TASK GOAL: Write out nothing except the lines running from the one containing "For quality assurance, we need the exact position of the spoon" to the last line of the data, exactly as they stand.

Data excerpts:
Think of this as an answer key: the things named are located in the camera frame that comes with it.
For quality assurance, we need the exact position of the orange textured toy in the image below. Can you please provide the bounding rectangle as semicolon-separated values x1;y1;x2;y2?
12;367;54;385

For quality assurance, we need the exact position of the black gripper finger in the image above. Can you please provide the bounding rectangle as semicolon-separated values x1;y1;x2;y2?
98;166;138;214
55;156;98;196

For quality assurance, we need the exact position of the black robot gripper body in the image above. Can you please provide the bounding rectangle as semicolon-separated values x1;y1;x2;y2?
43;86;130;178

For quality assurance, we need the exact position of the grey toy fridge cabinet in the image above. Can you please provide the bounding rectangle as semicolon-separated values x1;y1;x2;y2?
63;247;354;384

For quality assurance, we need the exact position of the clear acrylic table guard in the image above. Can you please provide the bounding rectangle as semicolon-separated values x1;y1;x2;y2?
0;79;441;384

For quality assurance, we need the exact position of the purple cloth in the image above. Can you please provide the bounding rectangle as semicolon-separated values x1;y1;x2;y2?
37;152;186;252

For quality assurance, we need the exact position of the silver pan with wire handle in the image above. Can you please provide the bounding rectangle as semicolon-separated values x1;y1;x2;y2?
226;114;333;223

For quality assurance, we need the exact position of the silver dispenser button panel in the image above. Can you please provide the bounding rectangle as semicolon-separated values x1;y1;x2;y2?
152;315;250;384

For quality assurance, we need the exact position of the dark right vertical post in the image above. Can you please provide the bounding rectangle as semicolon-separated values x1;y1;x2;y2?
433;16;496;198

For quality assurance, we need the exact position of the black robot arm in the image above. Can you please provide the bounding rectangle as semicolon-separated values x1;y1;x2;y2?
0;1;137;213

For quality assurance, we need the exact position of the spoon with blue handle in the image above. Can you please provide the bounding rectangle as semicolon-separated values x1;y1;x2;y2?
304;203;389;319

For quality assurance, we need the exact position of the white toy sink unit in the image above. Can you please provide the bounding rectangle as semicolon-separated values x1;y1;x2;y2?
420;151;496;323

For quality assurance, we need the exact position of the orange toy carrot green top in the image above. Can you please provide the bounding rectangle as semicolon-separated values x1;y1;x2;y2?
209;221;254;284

TASK RESPONSE:
For quality assurance, we need the exact position of the spoon with blue handle in the image above. Can you please provide the bounding rectangle as semicolon-separated values x1;y1;x2;y2?
304;203;389;319

For quality assurance, we need the exact position of the white toy sink unit in the image above. Can you please provide the bounding rectangle as semicolon-separated values x1;y1;x2;y2?
420;151;496;323

For quality assurance, we need the exact position of the orange toy carrot green top in the image above. Can you please provide the bounding rectangle as semicolon-separated values x1;y1;x2;y2?
209;221;254;284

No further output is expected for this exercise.